■ Problem statement: Only lines with the string "monitor" are wanted. Pull them out of the data.

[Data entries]

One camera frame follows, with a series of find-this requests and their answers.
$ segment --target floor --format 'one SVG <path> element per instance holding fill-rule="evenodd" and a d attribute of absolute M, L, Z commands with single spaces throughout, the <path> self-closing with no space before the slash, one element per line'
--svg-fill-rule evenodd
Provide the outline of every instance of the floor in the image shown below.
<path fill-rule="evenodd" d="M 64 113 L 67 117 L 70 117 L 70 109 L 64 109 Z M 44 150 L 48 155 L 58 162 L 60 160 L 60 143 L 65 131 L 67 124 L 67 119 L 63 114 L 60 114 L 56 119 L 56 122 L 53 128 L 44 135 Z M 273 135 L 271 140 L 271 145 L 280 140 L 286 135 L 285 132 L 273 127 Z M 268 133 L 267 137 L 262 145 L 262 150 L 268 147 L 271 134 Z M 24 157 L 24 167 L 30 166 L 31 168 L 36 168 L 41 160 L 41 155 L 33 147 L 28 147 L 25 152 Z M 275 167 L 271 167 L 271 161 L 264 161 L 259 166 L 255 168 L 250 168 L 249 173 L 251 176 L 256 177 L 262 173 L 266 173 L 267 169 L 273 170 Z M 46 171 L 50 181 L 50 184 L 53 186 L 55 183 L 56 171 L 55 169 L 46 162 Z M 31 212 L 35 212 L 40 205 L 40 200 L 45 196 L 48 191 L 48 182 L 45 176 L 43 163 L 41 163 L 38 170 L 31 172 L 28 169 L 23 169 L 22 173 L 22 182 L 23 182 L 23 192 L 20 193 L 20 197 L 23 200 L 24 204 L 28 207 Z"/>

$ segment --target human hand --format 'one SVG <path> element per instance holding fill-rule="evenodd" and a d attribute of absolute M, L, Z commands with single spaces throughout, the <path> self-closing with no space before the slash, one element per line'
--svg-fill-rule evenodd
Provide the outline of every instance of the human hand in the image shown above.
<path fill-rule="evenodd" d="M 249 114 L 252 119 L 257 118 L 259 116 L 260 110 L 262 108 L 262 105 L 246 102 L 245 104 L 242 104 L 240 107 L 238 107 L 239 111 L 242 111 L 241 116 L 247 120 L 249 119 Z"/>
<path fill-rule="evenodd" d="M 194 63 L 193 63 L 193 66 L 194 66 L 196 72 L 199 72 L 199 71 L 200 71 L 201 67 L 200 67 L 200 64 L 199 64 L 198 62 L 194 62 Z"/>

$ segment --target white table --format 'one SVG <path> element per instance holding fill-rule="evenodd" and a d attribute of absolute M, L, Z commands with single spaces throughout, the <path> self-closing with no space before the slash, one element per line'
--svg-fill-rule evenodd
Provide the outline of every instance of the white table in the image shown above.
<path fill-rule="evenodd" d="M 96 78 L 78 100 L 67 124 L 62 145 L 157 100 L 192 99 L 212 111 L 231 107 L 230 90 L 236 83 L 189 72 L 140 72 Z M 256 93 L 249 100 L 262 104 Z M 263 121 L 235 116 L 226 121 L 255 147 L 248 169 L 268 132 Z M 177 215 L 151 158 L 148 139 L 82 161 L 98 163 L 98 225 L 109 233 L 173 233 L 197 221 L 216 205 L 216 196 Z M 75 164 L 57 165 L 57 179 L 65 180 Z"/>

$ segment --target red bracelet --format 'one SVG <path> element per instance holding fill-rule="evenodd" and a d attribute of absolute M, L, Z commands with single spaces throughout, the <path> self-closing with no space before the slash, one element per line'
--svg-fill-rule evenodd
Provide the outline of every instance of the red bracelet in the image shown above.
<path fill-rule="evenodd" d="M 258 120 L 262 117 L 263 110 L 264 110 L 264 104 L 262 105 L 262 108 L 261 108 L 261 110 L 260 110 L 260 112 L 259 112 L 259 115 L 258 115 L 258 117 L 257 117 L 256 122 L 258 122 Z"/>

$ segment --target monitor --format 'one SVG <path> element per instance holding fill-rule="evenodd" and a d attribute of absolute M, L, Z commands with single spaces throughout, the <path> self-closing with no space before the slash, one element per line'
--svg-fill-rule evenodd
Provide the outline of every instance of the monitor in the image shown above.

■ Response for this exercise:
$ segment --target monitor --format 'one SVG <path> element per instance holding fill-rule="evenodd" and a d attribute of absolute M, L, Z commands with single spaces throughout, the <path> self-closing with no space before the slash, one element per line'
Provide the outline of every instance of the monitor in the image shown above.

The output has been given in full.